先生は、軽く拳を口元に当てて、こほっと咳払いをして私を睨む。
にやついているのはバレていた模様。


「だって、先生かわいいし」

「もうそれはええわ」

腕を小突くようにされて、先生が車に乗り込んだ。
視線を合わせて、二人で脱力しながらも笑い合う。


「ほんまに、お父様にくれぐれもよろしく…。それと、何度も言うけどほんまに勉強して下さい…」

「はあーい」

軽すぎる返事に、先生の眼光は鋭さを増す。


「…受験終わったらまた来るから。今度こそしっかりご挨拶に上がるから。お母さんにもよろしくな」

「はーい。先生、次はいつ会える?」

「…また連絡します。お前、もっと緊張感持てよ。もう泣いても笑ってもあと1ヶ月やねんぞ」

「緊張感持ってるよ!失礼な!」

抗議すると、先生は笑いながらエンジンをかけた。


「はいはい。じゃあな。帰るわ。

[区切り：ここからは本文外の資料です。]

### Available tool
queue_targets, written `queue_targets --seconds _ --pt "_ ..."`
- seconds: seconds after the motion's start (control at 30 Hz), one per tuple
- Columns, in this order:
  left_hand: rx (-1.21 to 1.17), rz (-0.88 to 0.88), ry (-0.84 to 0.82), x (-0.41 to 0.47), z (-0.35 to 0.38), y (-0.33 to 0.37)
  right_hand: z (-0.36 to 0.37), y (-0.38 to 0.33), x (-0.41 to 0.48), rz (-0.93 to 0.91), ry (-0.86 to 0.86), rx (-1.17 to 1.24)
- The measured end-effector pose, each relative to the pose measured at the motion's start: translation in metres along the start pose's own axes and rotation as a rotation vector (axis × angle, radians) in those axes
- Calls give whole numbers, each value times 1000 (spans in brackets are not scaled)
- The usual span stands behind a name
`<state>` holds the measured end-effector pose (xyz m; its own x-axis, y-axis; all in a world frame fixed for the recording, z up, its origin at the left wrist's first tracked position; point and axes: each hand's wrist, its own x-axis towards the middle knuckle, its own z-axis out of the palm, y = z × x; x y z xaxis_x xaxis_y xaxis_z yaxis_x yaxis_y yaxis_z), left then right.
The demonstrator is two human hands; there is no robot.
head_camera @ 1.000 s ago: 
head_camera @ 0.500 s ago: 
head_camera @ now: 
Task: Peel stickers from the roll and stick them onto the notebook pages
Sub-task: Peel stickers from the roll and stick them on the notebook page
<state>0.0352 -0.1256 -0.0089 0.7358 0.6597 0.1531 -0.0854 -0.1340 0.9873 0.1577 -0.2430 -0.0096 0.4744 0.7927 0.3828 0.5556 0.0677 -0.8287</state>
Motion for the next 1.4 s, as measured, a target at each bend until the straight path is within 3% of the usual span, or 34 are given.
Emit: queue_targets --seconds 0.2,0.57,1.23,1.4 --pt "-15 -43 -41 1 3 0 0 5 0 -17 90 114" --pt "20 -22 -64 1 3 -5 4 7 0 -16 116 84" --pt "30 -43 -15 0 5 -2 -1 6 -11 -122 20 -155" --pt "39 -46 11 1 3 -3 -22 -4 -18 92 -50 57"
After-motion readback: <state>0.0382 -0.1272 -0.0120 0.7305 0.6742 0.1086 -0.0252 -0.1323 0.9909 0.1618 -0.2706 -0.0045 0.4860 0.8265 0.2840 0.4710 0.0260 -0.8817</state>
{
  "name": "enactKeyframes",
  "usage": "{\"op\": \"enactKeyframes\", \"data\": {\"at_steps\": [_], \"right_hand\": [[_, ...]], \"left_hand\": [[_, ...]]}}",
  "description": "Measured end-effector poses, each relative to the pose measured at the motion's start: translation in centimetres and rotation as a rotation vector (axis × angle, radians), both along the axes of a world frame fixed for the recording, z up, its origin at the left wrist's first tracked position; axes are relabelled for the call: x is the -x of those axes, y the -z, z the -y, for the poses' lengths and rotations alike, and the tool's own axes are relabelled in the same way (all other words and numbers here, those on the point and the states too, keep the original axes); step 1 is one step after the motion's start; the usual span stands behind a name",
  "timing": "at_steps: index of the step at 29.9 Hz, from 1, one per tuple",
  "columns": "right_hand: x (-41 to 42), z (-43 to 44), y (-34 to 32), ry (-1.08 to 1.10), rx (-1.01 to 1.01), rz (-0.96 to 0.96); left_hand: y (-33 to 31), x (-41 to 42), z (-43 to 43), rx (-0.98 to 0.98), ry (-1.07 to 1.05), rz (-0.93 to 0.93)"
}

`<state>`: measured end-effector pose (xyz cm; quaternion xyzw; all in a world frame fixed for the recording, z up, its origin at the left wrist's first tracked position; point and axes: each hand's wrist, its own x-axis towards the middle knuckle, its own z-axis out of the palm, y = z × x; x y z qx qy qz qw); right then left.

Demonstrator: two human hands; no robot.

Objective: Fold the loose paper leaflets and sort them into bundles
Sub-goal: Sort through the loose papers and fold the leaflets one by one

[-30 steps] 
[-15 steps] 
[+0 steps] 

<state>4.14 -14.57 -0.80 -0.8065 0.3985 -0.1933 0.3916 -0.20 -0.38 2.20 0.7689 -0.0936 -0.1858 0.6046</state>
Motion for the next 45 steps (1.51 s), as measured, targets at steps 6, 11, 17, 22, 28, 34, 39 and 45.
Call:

おやすみ」

「うん、おやすみ」


車の窓を閉める前に手を伸ばしたら、先生が指先を握ってくれた。
二人とも、少し冷たくなった指先が、するりと絡む。



「おやすみ。みっちゃん」



先生の瞳に、私が映ってそうなぐらいまっすぐに見つめられる。



絡んだ指がそっと離れて、窓が閉まる。

こういう時、いつも胸がきゅっとする。



先生に妬かれると、息苦しくなったりもする。
恋人としてうまく距離を取れないもどかしさや、戸惑いも、感じることはある。
でも、帰っていくところを見送るのは、やっぱり寂しい。



先生の車が角を曲がって見えなくなった。

さっき触れた指先を自分で握ってみるけど、何にも感じない。
先生が少し触れると、いろんな感情が湧きでて、幸せに包まれるのに。


これから、先生と離れるのは考えられない。



がんばろう。

がんばろう。

泣いても笑っても、あと1ヶ月。